● What you will do
Your reply should set down word for word each line below from the one with "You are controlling" through the final line, both included, but none of the pictures.

START Collected data

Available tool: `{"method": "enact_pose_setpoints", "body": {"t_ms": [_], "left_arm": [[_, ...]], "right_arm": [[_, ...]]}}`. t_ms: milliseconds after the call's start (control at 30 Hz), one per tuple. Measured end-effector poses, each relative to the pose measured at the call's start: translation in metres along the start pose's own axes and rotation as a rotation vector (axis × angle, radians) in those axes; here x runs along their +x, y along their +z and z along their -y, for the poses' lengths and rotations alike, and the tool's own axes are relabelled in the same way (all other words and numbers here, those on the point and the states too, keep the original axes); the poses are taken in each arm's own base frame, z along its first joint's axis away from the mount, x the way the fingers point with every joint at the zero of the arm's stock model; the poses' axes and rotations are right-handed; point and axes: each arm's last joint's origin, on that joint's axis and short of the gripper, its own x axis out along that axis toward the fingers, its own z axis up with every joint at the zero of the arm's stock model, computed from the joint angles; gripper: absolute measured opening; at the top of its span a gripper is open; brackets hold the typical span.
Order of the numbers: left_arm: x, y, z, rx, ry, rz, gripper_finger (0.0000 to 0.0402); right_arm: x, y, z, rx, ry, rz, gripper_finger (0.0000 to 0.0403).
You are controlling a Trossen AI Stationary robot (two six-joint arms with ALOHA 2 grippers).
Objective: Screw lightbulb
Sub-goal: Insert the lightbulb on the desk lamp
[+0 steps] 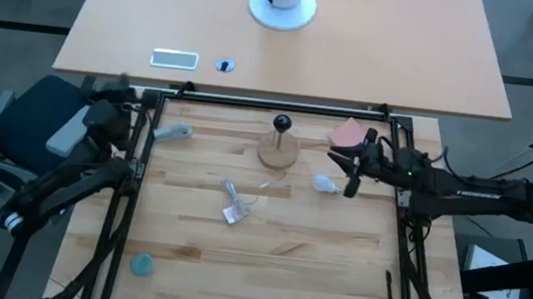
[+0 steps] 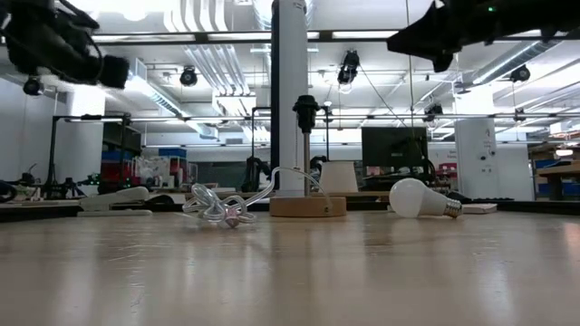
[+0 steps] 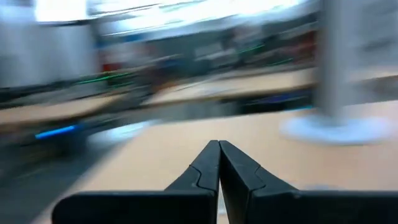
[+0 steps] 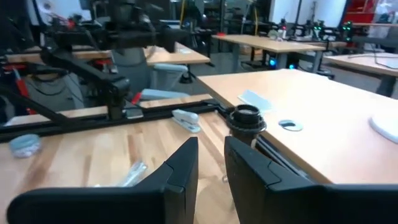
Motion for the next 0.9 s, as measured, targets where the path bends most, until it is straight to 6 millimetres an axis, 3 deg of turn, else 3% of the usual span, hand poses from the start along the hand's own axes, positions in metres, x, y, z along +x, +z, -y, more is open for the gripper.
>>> {"method": "enact_pose_setpoints", "body": {"t_ms": [233,367,667,900], "left_arm": [[-0.017,0.010,0.020,-0.114,-0.848,0.181,0.0000],[-0.020,0.011,0.027,-0.255,-1.115,0.135,0.0000],[-0.004,0.012,0.046,-0.656,-1.205,-0.121,0.0000],[0.009,-0.002,0.065,-0.708,-1.170,-0.275,0.0000]], "right_arm": [[0.014,0.005,0.007,-0.021,-0.045,-0.140,0.0056],[0.020,0.003,0.007,-0.094,-0.046,-0.175,0.0049],[0.029,-0.008,0.006,-0.297,-0.018,-0.252,0.0062],[0.027,-0.015,0.006,-0.327,-0.003,-0.325,0.0075]]}}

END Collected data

● Answer below
You are controlling a Trossen AI Stationary robot (two six-joint arms with ALOHA 2 grippers).
Objective: Screw lightbulb
Sub-goal: Insert the lightbulb on the desk lamp
[+0 steps] 
[+0 steps] 
[+0 steps] 
[+0 steps] 
Motion for the next 0.9 s, as measured, targets where the path bends most, until it is straight to 6 millimetres an axis, 3 deg of turn, else 3% of the usual span, hand poses from the start along the hand's own axes, positions in metres, x, y, z along +x, +z, -y, more is open for the gripper.
>>> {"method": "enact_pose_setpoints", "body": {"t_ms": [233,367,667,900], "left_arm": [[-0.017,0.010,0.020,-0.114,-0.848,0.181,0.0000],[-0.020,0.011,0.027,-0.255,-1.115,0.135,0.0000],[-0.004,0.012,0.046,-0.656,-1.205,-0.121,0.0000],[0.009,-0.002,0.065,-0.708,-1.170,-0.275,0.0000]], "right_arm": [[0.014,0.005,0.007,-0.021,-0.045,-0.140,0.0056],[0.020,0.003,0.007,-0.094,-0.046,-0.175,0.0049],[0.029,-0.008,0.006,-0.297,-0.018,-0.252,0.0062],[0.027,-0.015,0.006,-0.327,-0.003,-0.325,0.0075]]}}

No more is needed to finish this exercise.